* Data section
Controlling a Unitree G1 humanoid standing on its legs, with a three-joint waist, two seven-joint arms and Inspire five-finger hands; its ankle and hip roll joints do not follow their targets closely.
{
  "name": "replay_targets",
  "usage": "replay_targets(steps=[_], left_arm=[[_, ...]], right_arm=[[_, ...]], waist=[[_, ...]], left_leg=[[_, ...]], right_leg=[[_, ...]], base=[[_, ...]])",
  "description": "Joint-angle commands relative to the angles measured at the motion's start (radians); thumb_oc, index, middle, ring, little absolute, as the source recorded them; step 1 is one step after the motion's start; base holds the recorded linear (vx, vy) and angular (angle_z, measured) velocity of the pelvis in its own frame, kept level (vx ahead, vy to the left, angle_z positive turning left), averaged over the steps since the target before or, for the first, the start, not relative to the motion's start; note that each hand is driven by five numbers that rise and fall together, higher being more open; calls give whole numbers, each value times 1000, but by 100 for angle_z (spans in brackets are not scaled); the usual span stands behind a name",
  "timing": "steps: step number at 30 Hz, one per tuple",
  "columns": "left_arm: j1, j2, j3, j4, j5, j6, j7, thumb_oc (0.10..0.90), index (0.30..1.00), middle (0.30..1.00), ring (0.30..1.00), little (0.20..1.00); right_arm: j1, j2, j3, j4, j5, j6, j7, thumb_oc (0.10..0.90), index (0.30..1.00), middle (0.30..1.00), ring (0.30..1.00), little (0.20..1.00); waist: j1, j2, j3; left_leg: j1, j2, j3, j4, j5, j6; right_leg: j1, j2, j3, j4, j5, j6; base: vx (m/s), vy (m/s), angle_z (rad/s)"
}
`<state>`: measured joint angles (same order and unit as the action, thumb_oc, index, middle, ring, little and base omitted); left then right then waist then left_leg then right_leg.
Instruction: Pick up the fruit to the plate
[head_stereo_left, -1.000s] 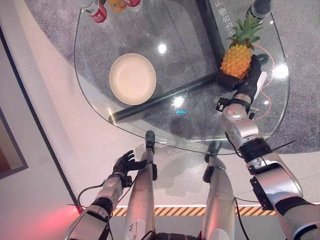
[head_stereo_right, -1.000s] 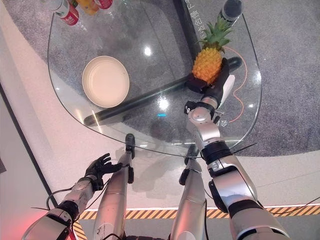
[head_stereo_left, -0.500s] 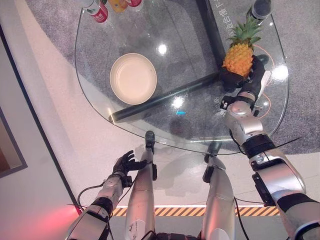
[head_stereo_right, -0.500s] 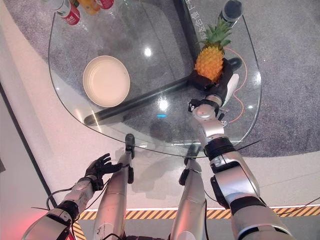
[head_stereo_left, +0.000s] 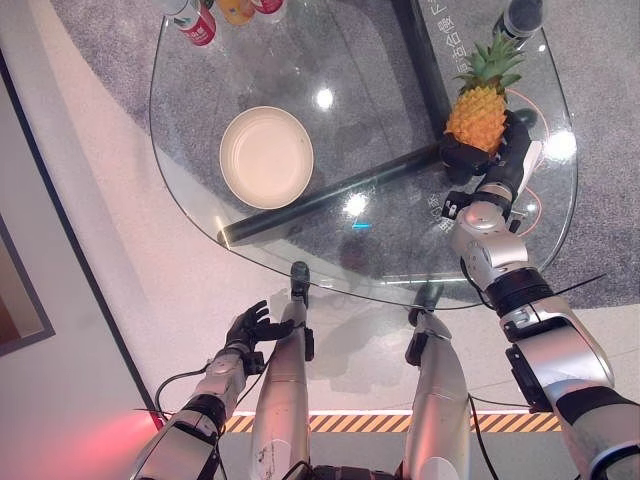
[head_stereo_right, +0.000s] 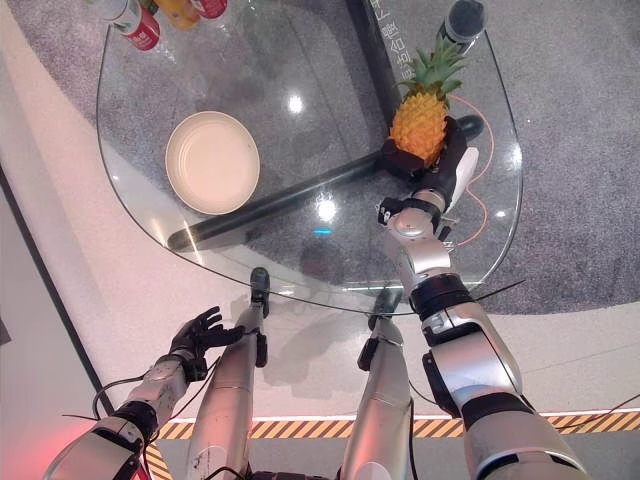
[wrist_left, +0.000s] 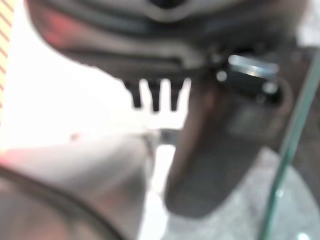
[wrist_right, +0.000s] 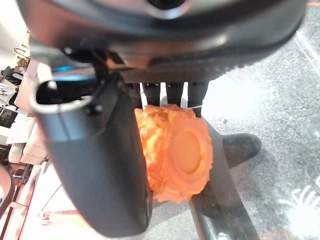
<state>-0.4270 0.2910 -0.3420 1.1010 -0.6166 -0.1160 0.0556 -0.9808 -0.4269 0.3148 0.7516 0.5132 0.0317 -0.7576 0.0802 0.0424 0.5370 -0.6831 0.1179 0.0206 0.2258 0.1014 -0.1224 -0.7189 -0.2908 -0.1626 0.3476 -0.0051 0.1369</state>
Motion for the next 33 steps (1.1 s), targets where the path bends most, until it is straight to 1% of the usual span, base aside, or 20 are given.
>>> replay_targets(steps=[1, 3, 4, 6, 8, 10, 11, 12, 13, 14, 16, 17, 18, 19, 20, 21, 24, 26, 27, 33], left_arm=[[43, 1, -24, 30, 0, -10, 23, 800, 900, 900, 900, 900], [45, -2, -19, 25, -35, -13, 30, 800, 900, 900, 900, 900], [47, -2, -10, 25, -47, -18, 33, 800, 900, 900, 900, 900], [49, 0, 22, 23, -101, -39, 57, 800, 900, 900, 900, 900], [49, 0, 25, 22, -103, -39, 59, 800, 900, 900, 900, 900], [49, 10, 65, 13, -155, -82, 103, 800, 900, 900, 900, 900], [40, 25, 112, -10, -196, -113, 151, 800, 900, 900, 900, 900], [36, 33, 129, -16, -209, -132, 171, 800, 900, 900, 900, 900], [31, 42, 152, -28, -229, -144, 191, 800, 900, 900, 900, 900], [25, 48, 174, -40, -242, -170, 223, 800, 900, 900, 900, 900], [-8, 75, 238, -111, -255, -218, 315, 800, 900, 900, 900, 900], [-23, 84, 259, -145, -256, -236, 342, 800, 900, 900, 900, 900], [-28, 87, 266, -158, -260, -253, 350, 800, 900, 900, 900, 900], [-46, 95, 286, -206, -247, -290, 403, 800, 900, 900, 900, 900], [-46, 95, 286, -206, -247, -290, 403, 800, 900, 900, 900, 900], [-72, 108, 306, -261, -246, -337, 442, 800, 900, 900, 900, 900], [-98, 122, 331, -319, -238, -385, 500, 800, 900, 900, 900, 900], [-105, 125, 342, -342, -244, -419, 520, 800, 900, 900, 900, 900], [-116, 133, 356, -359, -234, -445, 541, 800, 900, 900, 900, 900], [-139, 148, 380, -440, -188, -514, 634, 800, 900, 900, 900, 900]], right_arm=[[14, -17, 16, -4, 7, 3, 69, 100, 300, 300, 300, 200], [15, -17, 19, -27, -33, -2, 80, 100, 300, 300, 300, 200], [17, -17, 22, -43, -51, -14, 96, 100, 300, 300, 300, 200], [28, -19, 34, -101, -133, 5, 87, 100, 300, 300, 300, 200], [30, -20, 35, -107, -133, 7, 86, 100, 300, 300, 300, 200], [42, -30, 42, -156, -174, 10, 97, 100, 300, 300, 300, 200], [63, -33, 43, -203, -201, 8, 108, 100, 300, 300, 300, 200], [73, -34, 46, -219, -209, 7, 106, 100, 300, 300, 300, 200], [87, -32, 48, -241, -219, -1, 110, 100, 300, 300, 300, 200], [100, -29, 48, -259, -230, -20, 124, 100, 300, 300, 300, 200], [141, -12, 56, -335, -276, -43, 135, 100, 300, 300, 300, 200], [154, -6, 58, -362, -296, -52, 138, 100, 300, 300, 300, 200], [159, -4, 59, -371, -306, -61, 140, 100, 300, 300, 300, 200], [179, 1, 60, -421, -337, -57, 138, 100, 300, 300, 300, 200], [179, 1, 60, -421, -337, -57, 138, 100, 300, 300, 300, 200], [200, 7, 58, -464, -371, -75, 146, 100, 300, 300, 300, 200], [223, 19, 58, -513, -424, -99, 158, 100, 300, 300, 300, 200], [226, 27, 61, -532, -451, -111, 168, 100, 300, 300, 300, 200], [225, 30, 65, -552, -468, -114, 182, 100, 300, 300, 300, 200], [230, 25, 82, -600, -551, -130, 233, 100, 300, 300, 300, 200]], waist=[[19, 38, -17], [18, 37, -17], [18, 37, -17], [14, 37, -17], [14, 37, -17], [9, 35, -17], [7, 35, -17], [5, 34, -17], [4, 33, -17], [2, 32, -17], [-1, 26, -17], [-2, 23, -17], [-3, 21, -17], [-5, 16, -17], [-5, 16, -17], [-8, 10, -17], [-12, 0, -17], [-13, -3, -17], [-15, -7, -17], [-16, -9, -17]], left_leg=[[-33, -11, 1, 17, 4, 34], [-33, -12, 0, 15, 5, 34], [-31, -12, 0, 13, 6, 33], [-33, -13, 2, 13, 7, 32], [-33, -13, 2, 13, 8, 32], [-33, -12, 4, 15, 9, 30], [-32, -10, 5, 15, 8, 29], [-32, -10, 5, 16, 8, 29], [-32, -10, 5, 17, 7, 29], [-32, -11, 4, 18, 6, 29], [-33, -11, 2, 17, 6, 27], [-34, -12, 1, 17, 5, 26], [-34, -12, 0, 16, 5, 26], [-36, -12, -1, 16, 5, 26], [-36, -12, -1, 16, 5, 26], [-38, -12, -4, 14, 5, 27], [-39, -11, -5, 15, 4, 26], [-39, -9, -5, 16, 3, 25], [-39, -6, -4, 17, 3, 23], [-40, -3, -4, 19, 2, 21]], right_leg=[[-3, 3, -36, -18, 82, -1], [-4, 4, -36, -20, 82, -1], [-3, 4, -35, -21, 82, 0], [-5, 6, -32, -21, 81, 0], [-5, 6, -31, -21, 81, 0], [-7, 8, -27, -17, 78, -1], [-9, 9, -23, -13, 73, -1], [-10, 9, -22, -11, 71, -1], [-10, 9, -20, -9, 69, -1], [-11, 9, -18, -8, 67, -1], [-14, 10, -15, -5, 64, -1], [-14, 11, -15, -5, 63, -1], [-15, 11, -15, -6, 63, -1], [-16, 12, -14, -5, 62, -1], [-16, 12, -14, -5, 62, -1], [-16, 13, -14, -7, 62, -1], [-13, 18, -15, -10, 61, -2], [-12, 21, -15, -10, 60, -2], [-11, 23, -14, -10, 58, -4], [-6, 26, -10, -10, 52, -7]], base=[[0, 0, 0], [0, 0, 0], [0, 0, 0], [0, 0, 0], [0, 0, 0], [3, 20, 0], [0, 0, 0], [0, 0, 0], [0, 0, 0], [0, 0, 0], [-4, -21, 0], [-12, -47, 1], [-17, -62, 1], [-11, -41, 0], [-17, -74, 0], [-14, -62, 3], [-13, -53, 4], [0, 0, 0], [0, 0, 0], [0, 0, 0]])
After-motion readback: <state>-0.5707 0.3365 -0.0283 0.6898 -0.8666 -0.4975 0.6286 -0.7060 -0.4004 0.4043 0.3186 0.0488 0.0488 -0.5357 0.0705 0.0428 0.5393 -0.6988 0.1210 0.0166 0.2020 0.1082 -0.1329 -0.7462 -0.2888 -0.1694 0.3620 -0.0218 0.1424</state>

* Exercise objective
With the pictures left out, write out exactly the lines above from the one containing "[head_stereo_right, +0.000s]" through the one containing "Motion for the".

* Task result
[head_stereo_right, +0.000s] 
[wrist_left, +0.000s] 
[wrist_right, +0.000s] 
<state>-0.4270 0.2910 -0.3420 1.1010 -0.6166 -0.1160 0.0556 -0.9808 -0.4269 0.3148 0.7516 0.5132 0.0317 -0.7576 0.0802 0.0424 0.5370 -0.6831 0.1179 0.0206 0.2258 0.1014 -0.1224 -0.7189 -0.2908 -0.1626 0.3476 -0.0051 0.1369</state>
Motion for the next 33 steps (1.1 s), targets where the path bends most, until it is straight to 1% of the usual span, base aside, or 20 are given.

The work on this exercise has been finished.